Affronto il vostro dilemma da questa prospettiva perché penso che sia un dilemma ampio. Anche se non possiamo scegliere di lavorare meno per avere più tempo per l’amicizia, possiamo – almeno in una certa misura – scegliere come affrontare e dare priorità alle nostre relazioni. Se le norme relazionali dell’etero – che hanno un impatto su tutti noi – possono essere ostili all’amicizia, cosa potrebbero offrirci altri modi di essere? Non credo che sia importante se ci consideriamo o meno queer o poliamorosi. Anzi, credo che tenere certi segni di identità con una certa delicatezza – nel senso di mantenere un’apertura su chi siamo e su chi potremmo diventare in relazione ad altre persone – possa essere proprio ciò che è più generativo per costruire relazioni appaganti.

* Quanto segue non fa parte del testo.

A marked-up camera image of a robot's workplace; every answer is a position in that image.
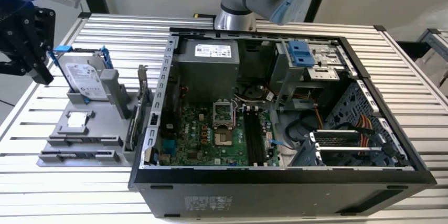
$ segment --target green circuit board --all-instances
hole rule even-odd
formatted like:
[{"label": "green circuit board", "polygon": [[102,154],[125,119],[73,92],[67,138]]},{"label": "green circuit board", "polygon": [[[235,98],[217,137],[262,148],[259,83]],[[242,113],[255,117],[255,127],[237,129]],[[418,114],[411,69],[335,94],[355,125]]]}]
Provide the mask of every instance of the green circuit board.
[{"label": "green circuit board", "polygon": [[[263,131],[273,131],[271,119],[267,112],[259,114]],[[229,132],[233,140],[229,145],[217,144],[215,133],[222,129],[214,129],[214,106],[190,105],[183,109],[181,128],[174,155],[162,159],[163,165],[173,166],[249,166],[247,144],[245,137],[243,112],[235,112],[235,127]],[[263,146],[269,144],[267,133],[263,136]],[[273,148],[274,156],[266,159],[269,166],[278,166],[277,148]]]}]

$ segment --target case label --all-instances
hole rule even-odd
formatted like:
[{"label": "case label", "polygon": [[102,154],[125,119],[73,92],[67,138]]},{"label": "case label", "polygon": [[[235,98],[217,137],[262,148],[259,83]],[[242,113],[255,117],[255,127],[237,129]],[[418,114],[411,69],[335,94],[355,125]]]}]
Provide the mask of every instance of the case label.
[{"label": "case label", "polygon": [[231,46],[198,44],[195,47],[195,56],[233,58]]},{"label": "case label", "polygon": [[234,196],[186,196],[189,211],[230,210]]}]

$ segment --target aluminum extrusion table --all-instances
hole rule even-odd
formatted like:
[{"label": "aluminum extrusion table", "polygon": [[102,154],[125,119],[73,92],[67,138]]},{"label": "aluminum extrusion table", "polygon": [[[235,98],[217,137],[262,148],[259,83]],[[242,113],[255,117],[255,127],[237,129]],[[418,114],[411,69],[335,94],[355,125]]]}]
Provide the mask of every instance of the aluminum extrusion table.
[{"label": "aluminum extrusion table", "polygon": [[[219,218],[179,222],[447,223],[448,100],[390,34],[374,26],[310,23],[277,26],[267,21],[258,22],[261,32],[347,37],[439,184],[370,217]],[[170,27],[213,29],[214,23],[209,18],[93,14],[78,19],[63,45],[93,49],[106,45],[121,72],[119,81],[127,89],[138,89],[141,64],[149,67],[149,83],[155,87]],[[55,81],[49,86],[31,84],[0,127],[0,217],[5,217],[0,223],[166,223],[167,220],[153,216],[141,194],[129,191],[131,168],[37,166],[38,154],[69,102],[62,73],[55,67],[51,72]]]}]

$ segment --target power supply label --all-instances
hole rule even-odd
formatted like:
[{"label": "power supply label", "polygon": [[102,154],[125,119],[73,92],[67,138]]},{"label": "power supply label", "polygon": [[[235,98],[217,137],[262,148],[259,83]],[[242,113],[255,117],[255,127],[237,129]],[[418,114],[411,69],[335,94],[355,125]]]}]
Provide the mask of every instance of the power supply label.
[{"label": "power supply label", "polygon": [[186,196],[189,211],[230,210],[234,196]]},{"label": "power supply label", "polygon": [[79,63],[67,63],[66,67],[79,92],[93,100],[107,99],[97,69],[89,64]]},{"label": "power supply label", "polygon": [[233,58],[231,46],[198,44],[195,47],[195,56]]}]

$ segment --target blue plastic latch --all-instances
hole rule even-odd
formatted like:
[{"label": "blue plastic latch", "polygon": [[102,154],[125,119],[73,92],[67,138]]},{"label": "blue plastic latch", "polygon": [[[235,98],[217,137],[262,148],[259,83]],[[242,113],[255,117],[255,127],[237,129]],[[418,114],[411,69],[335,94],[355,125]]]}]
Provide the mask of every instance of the blue plastic latch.
[{"label": "blue plastic latch", "polygon": [[111,61],[111,55],[110,55],[110,50],[103,46],[101,49],[103,55],[105,55],[105,62],[106,62],[106,68],[114,69],[113,61]]},{"label": "blue plastic latch", "polygon": [[289,42],[289,51],[293,57],[293,63],[297,67],[315,66],[315,58],[310,52],[309,43],[306,41],[291,40]]},{"label": "blue plastic latch", "polygon": [[163,152],[171,154],[173,156],[177,154],[177,141],[173,139],[163,140]]},{"label": "blue plastic latch", "polygon": [[55,52],[71,52],[73,50],[73,46],[58,46],[54,48]]}]

Non possiamo – e non dovremmo cercare di – controllare il modo in cui gli altri si relazionano con noi, ma possiamo almeno in qualche misura scegliere come costruire i nostri valori relazionali. Se riusciamo a concepire le relazioni come qualcosa che “inventiamo” noi stessi, in collaborazione con gli altri, allora “fare amicizia” potrebbe assumere significati completamente nuovi.  Sembri avere le idee chiare su ciò che è importante per te nelle tue relazioni, su ciò che ti manca. Come potresti fare amicizia con persone che condividono i tuoi desideri? Non conoscendo te e i tuoi interessi, è difficile per me suggerire cose specifiche. Di recente, ho visto sbocciare i circoli sociali delle persone attraverso gruppi di basket comunitari, gruppi di lettura e scrittura e incontri orientati alla costruzione di famiglie queer. So che le persone che cerchi sono là fuori – persone con cui ti relazionerai, persone che sarebbero felici di relazionarsi con te.

Sophie K Rosa è giornalista freelance e autrice di Radical Intimacy.